(INSTRUCTIONS FOR THE TASK): Nothing outside the lines below from the one containing "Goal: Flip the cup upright" through the one containing "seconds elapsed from" is to be printed; print those exactly, ends included, and drop the pictures.
SUPPLIED DATA START
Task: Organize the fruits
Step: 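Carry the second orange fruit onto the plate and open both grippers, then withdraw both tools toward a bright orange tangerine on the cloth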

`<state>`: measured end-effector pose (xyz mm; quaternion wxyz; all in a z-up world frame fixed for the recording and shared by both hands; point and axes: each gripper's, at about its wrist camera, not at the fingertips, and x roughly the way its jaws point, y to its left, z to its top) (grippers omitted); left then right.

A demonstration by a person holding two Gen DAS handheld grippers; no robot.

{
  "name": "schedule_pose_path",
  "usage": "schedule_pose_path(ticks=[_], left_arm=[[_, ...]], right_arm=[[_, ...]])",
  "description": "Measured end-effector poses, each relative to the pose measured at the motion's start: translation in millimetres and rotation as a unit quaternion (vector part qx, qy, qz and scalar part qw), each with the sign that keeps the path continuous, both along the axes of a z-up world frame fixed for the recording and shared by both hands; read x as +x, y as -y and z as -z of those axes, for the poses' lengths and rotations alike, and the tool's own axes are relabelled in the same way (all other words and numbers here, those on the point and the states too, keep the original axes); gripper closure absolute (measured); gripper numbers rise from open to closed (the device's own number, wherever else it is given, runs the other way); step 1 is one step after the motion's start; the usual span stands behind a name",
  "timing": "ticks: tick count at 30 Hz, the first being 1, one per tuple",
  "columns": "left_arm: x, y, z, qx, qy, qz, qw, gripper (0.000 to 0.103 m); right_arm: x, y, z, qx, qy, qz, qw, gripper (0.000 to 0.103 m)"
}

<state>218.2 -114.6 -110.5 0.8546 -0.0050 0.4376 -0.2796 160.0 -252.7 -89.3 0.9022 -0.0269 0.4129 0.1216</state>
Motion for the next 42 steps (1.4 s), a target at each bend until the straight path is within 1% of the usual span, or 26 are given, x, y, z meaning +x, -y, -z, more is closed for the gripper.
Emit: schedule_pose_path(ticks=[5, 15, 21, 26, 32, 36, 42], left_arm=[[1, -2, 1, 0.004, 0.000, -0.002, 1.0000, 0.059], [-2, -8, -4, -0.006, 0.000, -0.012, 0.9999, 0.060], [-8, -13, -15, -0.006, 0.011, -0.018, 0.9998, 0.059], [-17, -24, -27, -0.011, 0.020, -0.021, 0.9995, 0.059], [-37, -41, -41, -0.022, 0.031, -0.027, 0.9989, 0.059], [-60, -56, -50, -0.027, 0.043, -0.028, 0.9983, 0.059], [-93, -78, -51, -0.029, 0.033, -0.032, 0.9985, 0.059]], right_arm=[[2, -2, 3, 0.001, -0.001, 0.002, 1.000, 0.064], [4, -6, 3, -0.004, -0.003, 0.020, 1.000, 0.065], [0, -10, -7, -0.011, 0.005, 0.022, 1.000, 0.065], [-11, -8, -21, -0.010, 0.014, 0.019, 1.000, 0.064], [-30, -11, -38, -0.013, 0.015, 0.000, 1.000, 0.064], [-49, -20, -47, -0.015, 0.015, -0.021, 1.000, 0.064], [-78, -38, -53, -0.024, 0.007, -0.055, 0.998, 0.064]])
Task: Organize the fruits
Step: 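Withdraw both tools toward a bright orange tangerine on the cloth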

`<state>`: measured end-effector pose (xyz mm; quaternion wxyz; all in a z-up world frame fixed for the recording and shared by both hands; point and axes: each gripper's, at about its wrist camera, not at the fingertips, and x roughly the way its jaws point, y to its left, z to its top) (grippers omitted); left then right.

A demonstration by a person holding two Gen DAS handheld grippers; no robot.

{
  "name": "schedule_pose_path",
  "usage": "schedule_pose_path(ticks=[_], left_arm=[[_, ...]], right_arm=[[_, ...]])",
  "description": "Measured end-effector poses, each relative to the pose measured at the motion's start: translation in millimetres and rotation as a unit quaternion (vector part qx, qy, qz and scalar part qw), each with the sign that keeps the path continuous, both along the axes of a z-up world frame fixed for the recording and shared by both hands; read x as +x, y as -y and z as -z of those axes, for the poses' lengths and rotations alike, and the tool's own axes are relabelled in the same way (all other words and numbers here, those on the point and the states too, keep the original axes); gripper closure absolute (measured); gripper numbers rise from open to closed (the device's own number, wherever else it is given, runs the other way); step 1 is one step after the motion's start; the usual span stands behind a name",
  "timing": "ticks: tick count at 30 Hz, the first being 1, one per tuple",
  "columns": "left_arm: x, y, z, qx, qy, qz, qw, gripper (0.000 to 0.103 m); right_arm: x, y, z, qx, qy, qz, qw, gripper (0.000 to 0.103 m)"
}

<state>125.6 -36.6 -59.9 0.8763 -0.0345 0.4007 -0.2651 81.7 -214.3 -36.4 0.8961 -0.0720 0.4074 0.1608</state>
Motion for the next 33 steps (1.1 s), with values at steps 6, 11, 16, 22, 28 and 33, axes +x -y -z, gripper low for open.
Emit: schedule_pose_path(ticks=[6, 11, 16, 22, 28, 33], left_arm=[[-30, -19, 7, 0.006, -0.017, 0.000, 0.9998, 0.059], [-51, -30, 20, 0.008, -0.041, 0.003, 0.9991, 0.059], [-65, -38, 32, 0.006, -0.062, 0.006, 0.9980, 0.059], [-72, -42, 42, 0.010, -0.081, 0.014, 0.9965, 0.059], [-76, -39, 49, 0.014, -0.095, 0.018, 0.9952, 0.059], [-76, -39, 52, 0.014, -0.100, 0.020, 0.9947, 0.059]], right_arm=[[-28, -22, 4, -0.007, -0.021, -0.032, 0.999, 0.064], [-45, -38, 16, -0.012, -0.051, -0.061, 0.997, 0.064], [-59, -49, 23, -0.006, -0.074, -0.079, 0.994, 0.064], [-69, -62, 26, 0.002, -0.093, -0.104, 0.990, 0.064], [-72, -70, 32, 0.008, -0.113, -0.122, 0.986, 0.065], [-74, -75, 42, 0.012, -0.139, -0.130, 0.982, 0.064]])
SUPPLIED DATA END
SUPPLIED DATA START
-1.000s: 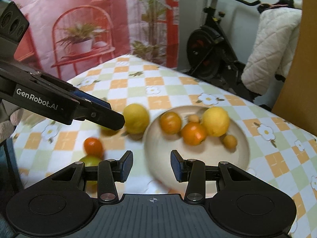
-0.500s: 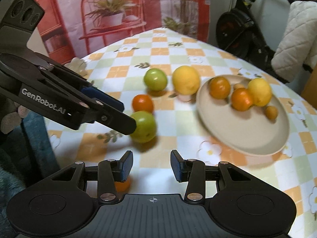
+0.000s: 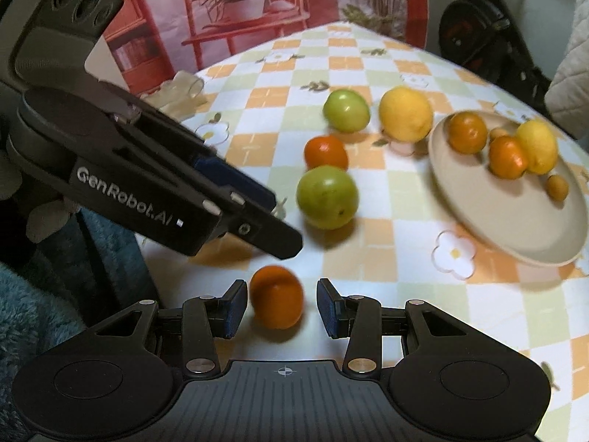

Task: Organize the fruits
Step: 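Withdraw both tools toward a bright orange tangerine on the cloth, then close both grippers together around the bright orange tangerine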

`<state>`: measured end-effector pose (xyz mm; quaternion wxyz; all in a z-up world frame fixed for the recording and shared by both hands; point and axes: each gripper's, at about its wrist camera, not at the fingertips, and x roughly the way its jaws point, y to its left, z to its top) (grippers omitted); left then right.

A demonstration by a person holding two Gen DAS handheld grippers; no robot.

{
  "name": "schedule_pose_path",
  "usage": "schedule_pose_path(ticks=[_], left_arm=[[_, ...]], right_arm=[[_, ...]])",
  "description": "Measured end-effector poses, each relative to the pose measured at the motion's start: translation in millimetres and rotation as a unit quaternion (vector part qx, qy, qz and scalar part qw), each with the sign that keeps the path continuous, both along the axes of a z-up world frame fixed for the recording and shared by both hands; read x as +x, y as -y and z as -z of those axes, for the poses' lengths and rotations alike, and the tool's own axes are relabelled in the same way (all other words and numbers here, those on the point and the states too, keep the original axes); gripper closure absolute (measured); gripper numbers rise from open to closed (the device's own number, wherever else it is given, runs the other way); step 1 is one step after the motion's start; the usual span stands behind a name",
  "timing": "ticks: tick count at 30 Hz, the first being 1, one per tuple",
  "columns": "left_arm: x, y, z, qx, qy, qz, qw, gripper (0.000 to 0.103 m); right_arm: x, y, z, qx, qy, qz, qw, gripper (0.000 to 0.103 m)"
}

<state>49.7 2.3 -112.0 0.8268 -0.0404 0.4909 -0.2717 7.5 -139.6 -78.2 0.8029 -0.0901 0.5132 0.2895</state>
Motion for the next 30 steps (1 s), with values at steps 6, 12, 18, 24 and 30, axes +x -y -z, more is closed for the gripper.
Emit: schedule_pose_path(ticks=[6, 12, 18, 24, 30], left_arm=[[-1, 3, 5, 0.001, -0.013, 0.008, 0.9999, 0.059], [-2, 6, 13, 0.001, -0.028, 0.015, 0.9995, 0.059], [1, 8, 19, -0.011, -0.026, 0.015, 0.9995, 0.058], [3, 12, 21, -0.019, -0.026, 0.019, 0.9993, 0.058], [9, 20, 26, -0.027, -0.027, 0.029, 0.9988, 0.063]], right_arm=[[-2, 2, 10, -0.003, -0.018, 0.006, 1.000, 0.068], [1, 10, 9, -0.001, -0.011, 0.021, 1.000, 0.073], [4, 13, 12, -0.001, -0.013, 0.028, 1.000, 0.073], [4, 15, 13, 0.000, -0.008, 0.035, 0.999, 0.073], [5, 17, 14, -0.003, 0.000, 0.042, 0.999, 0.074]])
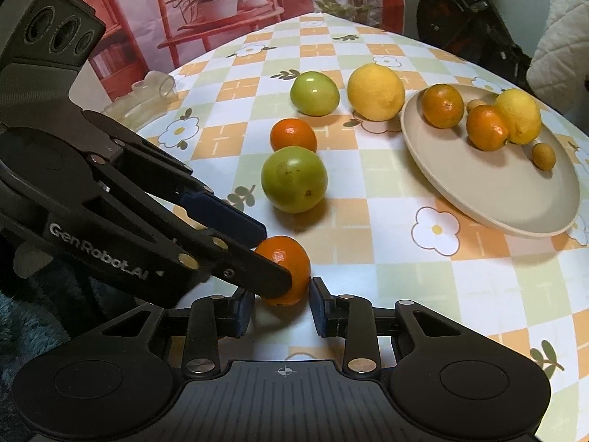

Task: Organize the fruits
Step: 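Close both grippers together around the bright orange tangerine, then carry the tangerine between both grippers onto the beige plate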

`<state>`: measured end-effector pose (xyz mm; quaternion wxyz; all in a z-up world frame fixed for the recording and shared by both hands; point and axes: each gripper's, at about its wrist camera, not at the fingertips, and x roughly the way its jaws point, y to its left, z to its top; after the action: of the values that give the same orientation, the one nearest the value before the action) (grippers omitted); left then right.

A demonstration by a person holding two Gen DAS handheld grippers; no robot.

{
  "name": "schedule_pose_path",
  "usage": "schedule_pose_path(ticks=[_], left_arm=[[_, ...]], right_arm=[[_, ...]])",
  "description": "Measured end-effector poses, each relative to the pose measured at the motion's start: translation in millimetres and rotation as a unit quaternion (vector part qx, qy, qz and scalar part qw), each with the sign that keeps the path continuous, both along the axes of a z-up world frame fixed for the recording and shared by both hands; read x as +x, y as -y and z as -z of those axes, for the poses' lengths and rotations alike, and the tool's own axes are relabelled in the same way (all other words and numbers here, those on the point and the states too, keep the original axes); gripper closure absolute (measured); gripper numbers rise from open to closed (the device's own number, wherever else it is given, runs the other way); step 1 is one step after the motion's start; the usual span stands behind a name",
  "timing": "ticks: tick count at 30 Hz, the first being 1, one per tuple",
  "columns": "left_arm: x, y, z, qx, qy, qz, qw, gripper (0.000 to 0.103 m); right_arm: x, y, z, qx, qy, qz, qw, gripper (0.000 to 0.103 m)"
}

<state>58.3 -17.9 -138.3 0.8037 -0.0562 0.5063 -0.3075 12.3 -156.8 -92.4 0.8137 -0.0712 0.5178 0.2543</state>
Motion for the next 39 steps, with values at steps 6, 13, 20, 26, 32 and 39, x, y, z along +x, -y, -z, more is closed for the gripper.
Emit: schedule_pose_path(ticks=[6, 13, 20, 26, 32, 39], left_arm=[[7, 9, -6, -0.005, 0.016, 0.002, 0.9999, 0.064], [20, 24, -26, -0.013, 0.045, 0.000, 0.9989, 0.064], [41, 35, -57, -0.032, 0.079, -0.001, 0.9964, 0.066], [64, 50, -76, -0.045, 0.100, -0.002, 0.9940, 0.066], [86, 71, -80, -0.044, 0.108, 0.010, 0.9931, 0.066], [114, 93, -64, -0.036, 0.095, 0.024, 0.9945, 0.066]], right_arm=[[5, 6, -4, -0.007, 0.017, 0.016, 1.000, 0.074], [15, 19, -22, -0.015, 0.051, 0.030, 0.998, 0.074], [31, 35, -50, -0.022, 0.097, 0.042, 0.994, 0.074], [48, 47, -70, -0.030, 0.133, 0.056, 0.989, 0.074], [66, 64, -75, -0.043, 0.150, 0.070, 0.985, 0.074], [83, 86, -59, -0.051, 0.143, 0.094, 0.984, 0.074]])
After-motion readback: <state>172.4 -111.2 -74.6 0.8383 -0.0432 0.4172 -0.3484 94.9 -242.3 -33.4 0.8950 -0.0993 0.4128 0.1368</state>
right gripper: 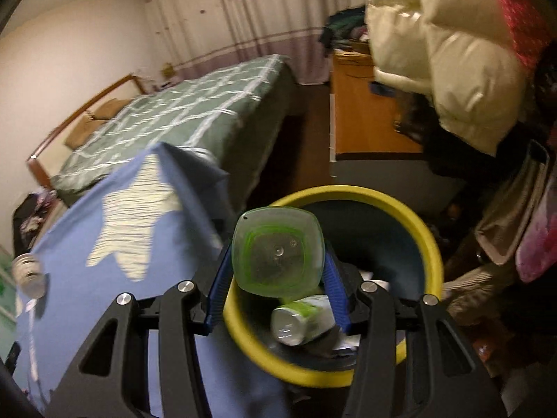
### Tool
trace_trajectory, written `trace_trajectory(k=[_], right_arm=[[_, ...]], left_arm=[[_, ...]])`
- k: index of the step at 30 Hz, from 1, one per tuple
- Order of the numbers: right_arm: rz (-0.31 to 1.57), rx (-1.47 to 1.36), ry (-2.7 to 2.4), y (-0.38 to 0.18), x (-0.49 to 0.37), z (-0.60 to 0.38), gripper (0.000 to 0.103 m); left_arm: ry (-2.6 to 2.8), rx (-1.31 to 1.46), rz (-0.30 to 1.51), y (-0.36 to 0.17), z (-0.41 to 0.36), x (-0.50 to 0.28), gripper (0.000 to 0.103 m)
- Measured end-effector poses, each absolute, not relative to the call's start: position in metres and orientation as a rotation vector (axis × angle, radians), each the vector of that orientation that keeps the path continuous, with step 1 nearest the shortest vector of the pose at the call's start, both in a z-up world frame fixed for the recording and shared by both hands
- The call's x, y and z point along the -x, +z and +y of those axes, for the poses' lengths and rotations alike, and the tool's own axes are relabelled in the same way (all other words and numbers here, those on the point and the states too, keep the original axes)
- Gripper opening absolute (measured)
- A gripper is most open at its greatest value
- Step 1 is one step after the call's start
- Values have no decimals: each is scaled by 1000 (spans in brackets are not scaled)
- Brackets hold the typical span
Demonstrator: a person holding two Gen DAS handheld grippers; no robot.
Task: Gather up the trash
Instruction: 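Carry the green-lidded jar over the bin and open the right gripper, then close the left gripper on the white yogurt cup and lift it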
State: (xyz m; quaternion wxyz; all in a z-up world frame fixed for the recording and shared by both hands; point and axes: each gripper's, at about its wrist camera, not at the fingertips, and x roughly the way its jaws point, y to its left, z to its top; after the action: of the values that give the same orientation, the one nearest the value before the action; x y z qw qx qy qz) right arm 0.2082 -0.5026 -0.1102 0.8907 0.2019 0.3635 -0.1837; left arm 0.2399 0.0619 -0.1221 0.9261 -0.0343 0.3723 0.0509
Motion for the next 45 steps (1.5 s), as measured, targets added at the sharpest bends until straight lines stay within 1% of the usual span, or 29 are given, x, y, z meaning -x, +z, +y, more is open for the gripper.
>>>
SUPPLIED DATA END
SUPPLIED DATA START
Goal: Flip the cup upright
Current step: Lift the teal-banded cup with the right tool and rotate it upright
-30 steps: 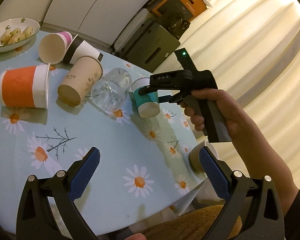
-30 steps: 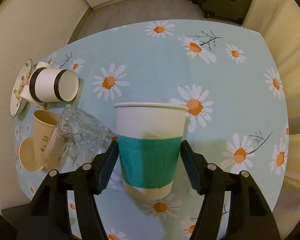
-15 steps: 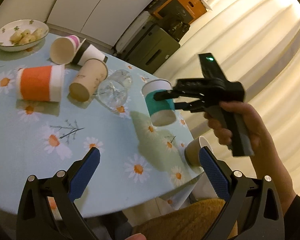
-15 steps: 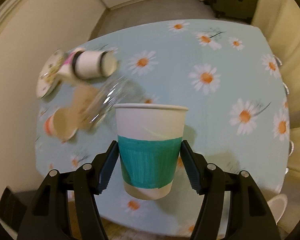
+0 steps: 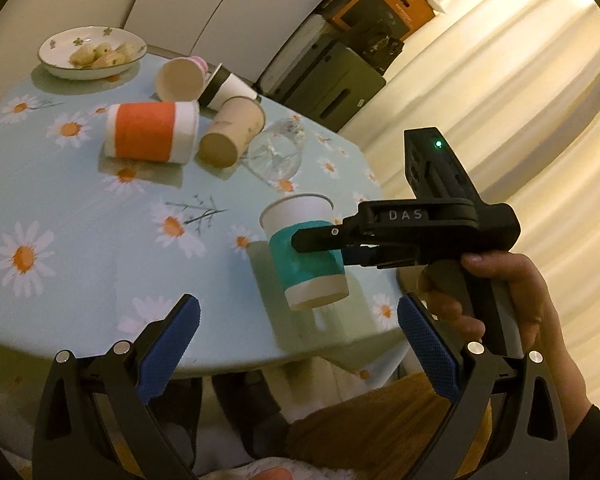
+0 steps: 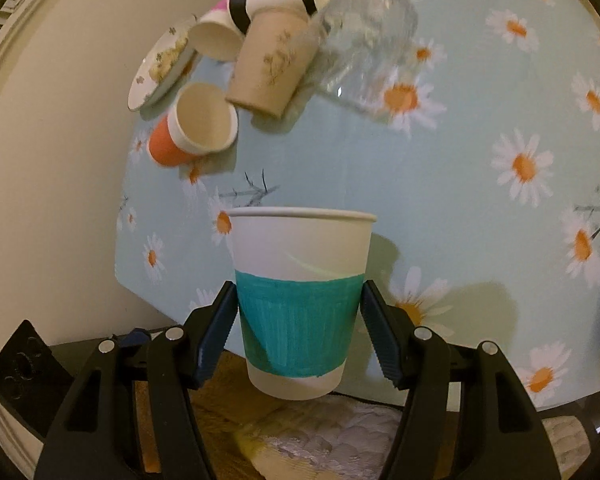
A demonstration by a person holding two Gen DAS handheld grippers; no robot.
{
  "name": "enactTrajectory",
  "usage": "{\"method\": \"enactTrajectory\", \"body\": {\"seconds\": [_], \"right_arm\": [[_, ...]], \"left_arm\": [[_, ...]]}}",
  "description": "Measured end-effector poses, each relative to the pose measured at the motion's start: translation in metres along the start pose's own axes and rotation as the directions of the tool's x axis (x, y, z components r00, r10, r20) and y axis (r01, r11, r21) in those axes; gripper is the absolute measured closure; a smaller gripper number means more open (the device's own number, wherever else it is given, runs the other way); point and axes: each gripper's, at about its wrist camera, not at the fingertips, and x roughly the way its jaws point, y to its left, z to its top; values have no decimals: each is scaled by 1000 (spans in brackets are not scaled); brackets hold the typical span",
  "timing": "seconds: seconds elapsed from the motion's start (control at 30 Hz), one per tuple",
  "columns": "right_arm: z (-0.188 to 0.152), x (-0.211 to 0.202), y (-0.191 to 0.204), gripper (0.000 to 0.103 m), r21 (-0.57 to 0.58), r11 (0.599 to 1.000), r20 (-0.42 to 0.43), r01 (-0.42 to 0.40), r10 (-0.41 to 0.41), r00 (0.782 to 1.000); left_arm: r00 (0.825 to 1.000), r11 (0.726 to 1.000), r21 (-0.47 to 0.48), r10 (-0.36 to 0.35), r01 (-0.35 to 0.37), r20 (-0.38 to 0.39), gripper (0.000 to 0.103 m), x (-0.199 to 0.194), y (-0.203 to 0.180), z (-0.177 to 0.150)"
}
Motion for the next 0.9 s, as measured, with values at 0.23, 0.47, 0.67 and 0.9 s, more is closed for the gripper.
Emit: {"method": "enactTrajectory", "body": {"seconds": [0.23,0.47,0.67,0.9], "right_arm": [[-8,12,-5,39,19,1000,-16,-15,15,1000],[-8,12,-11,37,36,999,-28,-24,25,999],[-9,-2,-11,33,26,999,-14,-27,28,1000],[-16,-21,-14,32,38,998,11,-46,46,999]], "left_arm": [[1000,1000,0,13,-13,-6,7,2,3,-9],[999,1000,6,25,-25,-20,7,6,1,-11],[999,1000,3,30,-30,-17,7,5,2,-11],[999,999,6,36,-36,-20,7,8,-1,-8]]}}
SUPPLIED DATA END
(RESULT OF THE EXERCISE):
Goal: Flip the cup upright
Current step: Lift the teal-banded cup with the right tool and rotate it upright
-30 steps: 
-30 steps: 
-15 steps: 
-15 steps: 
+0 steps: 
+0 steps: 
A demonstration by a person holding two Gen DAS handheld grippers; no robot.
{
  "name": "enactTrajectory",
  "usage": "{\"method\": \"enactTrajectory\", \"body\": {\"seconds\": [_], \"right_arm\": [[_, ...]], \"left_arm\": [[_, ...]]}}",
  "description": "Measured end-effector poses, each relative to the pose measured at the motion's start: translation in metres along the start pose's own axes and rotation as the directions of the tool's x axis (x, y, z components r00, r10, r20) and y axis (r01, r11, r21) in those axes; gripper is the absolute measured closure; a smaller gripper number means more open (the device's own number, wherever else it is given, runs the other way); point and axes: each gripper's, at about its wrist camera, not at the fingertips, and x roughly the way its jaws point, y to its left, z to its top; values have no decimals: each is scaled by 1000 (spans in brackets are not scaled); brackets hold the typical span",
  "timing": "seconds: seconds elapsed from the motion's start (control at 30 Hz), one per tuple",

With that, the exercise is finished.